## TASK DETAILS
The answer must consist of every line below containing "above".

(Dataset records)
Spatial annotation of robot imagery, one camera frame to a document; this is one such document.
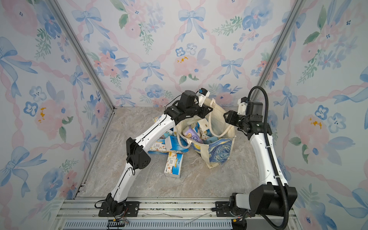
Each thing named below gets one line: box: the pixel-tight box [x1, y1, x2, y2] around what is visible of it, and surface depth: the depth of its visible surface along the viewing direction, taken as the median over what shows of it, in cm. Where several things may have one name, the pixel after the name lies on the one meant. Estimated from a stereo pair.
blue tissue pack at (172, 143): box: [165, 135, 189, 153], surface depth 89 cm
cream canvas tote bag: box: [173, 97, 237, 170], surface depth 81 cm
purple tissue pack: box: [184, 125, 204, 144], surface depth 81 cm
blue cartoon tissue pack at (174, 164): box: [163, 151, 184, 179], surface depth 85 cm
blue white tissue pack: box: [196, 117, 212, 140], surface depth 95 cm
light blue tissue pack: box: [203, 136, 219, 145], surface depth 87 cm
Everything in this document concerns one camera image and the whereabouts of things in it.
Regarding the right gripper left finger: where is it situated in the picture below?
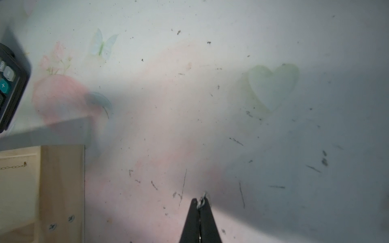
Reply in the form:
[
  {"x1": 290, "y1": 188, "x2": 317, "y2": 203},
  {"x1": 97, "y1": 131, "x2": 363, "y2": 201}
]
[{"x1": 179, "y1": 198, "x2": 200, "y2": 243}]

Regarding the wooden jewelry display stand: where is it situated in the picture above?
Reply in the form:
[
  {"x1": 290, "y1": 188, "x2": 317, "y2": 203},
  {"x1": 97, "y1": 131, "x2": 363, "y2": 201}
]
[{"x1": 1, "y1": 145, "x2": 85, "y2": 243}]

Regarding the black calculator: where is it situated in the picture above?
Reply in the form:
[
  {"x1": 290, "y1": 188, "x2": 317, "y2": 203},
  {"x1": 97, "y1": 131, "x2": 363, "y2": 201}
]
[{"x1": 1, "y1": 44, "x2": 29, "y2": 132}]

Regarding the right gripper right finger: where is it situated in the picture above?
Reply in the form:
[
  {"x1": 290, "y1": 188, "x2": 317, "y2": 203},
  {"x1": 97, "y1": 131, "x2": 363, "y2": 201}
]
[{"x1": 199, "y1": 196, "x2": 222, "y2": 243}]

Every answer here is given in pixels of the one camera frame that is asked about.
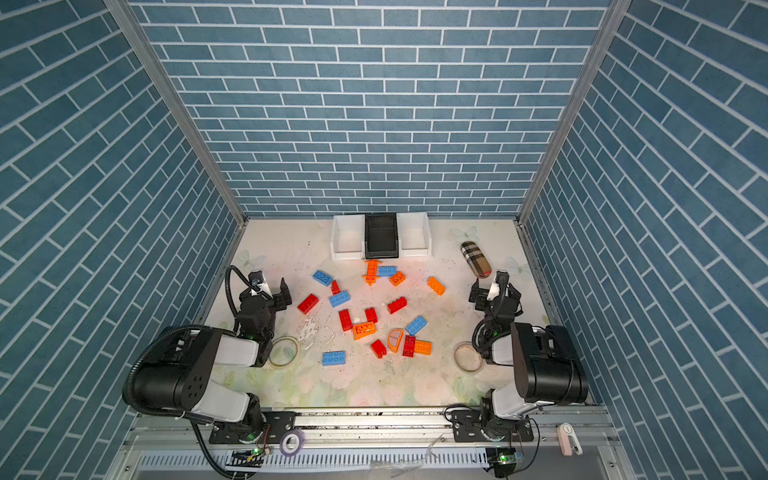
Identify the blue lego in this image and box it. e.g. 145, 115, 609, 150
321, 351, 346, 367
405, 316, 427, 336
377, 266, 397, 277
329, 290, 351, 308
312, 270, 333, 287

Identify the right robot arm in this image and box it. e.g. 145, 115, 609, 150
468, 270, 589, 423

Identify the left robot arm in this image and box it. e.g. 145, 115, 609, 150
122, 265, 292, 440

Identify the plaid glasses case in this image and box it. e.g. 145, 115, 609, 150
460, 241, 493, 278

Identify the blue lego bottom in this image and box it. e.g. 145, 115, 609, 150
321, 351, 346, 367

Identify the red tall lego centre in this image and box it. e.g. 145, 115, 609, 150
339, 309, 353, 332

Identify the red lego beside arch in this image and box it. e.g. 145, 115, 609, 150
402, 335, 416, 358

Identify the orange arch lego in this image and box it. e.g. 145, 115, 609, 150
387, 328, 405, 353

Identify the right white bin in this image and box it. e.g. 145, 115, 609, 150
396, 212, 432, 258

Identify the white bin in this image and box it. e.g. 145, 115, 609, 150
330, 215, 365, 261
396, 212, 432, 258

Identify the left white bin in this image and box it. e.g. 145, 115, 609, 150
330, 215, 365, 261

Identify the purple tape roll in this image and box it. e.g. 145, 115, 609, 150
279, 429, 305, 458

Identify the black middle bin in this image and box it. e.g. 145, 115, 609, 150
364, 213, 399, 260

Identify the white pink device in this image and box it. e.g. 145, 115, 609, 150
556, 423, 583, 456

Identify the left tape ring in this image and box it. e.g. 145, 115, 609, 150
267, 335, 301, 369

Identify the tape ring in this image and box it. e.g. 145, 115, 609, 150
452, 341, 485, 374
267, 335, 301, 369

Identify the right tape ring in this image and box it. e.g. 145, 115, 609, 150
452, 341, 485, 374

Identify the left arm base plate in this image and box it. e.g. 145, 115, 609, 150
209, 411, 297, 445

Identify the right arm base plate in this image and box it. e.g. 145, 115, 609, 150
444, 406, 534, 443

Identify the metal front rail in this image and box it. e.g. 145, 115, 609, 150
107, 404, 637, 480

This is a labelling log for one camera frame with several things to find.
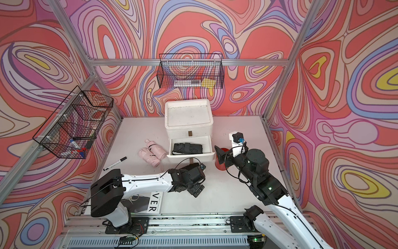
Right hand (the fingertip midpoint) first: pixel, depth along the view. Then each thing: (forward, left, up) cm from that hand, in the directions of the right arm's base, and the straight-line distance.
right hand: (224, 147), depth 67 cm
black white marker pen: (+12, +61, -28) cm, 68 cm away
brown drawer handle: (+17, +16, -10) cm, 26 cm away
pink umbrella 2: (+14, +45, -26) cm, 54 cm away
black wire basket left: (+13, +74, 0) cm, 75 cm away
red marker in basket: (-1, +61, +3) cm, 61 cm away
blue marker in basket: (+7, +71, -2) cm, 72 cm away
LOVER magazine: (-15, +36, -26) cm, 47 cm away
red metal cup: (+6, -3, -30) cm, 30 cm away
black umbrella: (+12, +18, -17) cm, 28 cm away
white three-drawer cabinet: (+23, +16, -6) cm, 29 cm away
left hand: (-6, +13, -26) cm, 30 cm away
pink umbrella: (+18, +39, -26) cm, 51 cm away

## REPLY
Regarding the wooden jewelry display stand: where is it situated in the picture above?
Regarding the black calculator: where is it situated in the picture above?
Regarding the right gripper right finger: where is it situated in the picture above?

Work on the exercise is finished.